**Assignment**
Output exactly the lines that come between the start of the material and the line containing "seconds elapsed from", both ends included, with the pictures omitted.

○ ○ ○ ○ ○

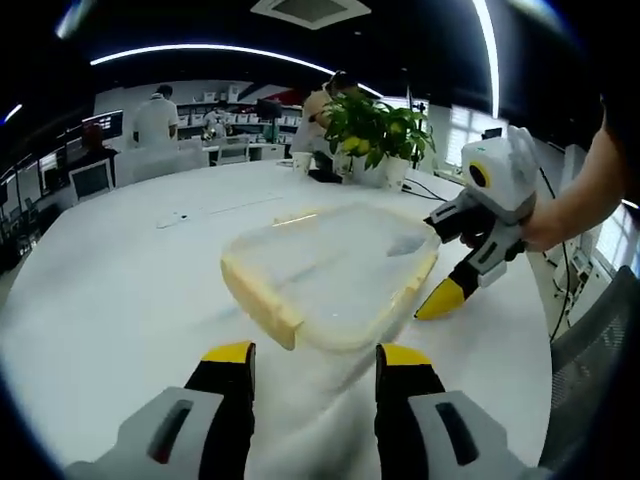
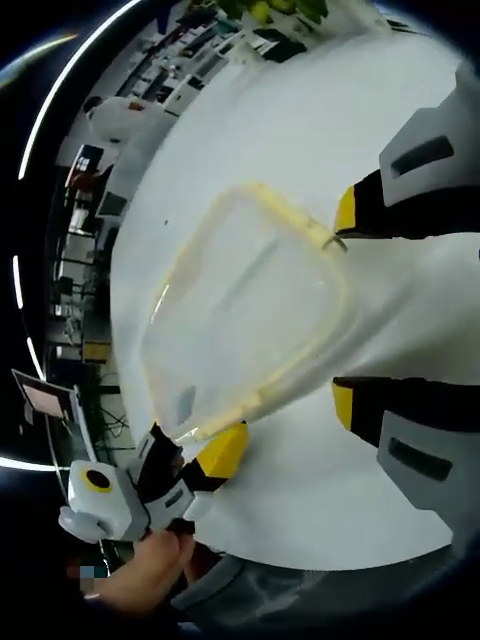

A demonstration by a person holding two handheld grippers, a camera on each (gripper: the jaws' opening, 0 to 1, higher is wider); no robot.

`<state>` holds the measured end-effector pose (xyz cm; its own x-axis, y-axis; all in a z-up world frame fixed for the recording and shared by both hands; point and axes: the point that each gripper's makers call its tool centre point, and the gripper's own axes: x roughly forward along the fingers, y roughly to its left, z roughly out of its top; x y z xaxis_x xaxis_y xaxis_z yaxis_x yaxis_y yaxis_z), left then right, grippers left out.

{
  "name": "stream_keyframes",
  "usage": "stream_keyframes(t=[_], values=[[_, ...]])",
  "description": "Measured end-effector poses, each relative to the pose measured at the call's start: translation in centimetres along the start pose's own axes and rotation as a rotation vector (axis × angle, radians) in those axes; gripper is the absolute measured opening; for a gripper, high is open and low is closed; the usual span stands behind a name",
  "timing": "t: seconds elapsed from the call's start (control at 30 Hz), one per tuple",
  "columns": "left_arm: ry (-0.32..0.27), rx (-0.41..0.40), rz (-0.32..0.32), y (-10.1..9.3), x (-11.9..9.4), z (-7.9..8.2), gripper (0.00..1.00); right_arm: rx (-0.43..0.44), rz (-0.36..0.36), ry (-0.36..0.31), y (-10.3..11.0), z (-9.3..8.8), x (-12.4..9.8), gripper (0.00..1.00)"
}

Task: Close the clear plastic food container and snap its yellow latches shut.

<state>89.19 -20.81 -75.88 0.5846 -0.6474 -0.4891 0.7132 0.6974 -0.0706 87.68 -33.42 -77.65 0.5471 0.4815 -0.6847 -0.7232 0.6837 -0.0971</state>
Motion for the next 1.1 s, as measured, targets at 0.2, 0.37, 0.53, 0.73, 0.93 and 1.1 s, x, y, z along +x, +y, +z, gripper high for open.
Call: stream_keyframes(t=[0.2,0.37,0.53,0.73,0.93,1.1], values=[[0.001,0.027,-0.011,-0.4,0.0,0.0,0.39,-0.026,-0.004,-0.011,-0.1,0.3,0.1,0.47],[0.004,0.038,-0.011,-0.4,0.1,0.0,0.38,-0.047,-0.011,-0.013,0.0,0.6,0.2,0.44],[0.011,0.045,-0.006,-0.3,-0.1,-0.1,0.36,-0.055,-0.015,-0.017,-0.1,0.6,0.0,0.41],[0.019,0.053,0.000,-0.2,-0.3,-0.2,0.35,-0.063,-0.020,-0.013,0.2,0.7,0.0,0.41],[0.031,0.070,0.007,0.6,-1.0,-0.6,0.35,-0.096,-0.012,-0.010,1.1,1.3,0.5,0.39],[0.039,0.068,0.022,1.2,-1.7,-1.1,0.35,-0.106,-0.008,-0.010,1.8,1.9,1.0,0.39]])
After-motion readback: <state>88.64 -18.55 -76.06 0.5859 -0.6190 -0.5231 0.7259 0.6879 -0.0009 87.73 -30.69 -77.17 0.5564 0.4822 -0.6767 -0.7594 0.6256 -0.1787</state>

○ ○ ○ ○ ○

**Completed task**
A demonstration by a person holding two handheld grippers, a camera on each (gripper: the jaws' opening, 0 to 1, higher is wider); no robot.

`<state>` holds the measured end-effector pose (xyz cm; its own x-axis, y-axis; all in a z-up world frame fixed for the recording and shared by both hands; point and axes: the point that each gripper's makers call its tool centre point, and the gripper's own axes: x roughly forward along the fingers, y roughly to its left, z roughly out of its top; x y z xaxis_x xaxis_y xaxis_z yaxis_x yaxis_y yaxis_z), left then right, grippers left out.

{
  "name": "stream_keyframes",
  "usage": "stream_keyframes(t=[_], values=[[_, ...]])",
  "description": "Measured end-effector poses, each relative to the pose measured at the call's start: translation in centimetres along the start pose's own axes and rotation as a rotation vector (axis × angle, radians) in those axes; gripper is the absolute measured opening; for a gripper, high is open and low is closed; the usual span stands behind a name",
  "timing": "t: seconds elapsed from the call's start (control at 30 Hz), one per tuple",

The output is complete.